WHAT TO DO: Please give back word for word the lines below, from the first one through the one with "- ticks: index".

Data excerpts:

# # # #

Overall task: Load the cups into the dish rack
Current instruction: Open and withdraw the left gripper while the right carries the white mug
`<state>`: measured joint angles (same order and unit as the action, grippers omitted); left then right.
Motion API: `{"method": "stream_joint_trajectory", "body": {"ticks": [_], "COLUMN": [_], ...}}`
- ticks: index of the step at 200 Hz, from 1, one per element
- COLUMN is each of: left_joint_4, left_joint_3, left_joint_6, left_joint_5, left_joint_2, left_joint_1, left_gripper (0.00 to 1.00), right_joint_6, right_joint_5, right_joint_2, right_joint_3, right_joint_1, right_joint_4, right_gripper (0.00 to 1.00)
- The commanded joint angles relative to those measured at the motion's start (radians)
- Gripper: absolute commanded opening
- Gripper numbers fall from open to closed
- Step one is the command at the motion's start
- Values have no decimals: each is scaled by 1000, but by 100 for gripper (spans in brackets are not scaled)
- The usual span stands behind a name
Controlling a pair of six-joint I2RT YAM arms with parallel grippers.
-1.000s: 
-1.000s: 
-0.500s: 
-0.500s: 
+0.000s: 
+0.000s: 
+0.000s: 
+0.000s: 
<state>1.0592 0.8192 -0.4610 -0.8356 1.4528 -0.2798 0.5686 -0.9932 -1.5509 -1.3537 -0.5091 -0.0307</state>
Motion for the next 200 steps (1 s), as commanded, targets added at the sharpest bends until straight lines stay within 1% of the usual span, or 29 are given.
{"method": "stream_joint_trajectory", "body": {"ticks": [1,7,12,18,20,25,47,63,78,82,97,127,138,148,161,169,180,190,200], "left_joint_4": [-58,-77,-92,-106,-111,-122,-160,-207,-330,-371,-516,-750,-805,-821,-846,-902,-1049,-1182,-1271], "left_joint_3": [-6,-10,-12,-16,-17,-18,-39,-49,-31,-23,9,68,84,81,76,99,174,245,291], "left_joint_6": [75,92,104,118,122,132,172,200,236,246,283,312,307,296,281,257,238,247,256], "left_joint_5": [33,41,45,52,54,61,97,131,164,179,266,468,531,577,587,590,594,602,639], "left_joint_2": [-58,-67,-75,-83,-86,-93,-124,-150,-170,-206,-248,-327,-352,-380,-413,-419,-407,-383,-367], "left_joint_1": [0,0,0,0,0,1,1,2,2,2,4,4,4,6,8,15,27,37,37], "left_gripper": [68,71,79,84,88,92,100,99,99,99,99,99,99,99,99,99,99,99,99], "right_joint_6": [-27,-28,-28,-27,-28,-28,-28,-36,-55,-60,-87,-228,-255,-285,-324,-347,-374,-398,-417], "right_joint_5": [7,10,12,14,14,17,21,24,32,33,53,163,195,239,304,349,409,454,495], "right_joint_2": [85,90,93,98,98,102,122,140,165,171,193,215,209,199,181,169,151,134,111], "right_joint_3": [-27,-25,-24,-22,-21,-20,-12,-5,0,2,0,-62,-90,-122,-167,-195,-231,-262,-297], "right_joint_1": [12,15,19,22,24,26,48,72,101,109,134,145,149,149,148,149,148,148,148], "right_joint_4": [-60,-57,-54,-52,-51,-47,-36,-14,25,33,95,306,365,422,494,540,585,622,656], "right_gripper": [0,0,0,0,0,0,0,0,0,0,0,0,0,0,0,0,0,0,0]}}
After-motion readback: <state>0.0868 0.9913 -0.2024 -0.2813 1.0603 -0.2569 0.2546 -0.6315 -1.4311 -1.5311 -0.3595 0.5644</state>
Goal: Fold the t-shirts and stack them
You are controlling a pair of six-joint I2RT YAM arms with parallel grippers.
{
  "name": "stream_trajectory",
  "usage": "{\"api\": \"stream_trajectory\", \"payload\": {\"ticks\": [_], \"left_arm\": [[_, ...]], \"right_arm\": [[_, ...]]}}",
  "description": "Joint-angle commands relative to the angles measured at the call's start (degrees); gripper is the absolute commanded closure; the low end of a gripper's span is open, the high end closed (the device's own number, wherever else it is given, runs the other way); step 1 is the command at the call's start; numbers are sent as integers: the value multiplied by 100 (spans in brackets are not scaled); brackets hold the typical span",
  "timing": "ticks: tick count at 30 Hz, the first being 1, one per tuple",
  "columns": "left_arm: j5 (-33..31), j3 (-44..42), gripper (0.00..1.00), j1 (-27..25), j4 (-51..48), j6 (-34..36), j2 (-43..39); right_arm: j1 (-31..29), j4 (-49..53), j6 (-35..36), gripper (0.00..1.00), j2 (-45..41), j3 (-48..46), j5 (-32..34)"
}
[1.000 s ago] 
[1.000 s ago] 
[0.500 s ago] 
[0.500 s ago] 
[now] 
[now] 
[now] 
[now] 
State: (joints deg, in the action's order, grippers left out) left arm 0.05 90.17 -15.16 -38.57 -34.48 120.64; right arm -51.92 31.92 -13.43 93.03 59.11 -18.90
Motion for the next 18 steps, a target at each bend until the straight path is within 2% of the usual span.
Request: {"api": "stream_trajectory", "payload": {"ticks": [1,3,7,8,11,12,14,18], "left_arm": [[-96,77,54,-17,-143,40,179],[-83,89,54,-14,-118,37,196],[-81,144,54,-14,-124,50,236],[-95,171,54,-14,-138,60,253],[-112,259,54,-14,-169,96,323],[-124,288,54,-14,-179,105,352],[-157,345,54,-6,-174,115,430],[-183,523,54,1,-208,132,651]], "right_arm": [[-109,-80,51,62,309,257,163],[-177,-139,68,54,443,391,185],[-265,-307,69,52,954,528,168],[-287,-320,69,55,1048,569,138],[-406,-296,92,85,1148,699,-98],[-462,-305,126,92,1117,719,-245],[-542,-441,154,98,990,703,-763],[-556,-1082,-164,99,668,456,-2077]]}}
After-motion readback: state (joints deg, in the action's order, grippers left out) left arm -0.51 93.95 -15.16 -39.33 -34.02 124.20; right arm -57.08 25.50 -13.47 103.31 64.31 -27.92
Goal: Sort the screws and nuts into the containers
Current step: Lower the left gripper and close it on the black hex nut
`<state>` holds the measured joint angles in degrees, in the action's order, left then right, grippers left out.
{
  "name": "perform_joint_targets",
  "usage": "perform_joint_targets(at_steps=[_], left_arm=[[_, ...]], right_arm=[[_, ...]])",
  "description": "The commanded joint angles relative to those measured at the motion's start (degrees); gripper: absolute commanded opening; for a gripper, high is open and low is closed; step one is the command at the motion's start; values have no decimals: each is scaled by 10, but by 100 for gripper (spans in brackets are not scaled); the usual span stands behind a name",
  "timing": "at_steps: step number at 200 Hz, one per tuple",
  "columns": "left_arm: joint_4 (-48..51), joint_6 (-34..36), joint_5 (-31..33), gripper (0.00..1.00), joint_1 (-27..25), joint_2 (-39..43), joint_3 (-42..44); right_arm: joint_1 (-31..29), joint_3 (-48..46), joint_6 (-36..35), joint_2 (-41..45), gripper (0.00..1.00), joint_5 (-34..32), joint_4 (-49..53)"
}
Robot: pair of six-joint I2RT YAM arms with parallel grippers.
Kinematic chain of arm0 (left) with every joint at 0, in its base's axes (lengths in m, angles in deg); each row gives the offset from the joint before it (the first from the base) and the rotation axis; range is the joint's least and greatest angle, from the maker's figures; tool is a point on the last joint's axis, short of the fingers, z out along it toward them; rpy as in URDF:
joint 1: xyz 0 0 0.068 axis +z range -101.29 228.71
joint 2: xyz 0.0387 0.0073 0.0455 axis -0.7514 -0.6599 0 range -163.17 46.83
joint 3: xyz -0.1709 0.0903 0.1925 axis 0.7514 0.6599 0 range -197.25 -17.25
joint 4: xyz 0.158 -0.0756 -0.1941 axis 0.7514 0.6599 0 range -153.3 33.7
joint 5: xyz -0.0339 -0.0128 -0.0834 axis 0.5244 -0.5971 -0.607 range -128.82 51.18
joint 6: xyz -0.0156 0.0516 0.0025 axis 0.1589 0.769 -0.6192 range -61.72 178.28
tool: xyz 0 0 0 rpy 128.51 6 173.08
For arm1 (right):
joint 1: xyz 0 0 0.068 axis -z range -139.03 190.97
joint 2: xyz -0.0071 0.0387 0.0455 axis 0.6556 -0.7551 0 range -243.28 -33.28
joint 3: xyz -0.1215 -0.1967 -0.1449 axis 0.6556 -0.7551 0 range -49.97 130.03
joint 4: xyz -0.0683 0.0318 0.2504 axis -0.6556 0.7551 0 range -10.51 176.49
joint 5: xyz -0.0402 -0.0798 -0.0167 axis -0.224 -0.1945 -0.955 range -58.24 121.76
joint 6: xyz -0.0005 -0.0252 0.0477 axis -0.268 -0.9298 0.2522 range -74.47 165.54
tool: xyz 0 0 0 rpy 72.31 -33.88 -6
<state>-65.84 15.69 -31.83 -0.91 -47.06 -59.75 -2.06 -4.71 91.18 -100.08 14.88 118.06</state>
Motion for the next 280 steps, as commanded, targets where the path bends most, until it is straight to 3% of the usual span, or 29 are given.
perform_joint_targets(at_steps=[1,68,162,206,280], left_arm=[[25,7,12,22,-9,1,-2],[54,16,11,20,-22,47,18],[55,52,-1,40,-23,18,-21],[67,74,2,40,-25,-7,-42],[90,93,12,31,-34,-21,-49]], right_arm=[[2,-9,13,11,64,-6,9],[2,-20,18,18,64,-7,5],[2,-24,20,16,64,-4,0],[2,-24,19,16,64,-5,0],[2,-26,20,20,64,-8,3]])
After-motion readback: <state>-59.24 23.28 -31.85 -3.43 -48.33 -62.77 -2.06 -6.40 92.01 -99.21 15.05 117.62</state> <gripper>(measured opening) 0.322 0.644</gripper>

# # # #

OUTPUT FOR THIS TASK:
Overall task: Load the cups into the dish rack
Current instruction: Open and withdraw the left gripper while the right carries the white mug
`<state>`: measured joint angles (same order and unit as the action, grippers omitted); left then right.
Motion API: `{"method": "stream_joint_trajectory", "body": {"ticks": [_], "COLUMN": [_], ...}}`
- ticks: index of the step at 200 Hz, from 1, one per element

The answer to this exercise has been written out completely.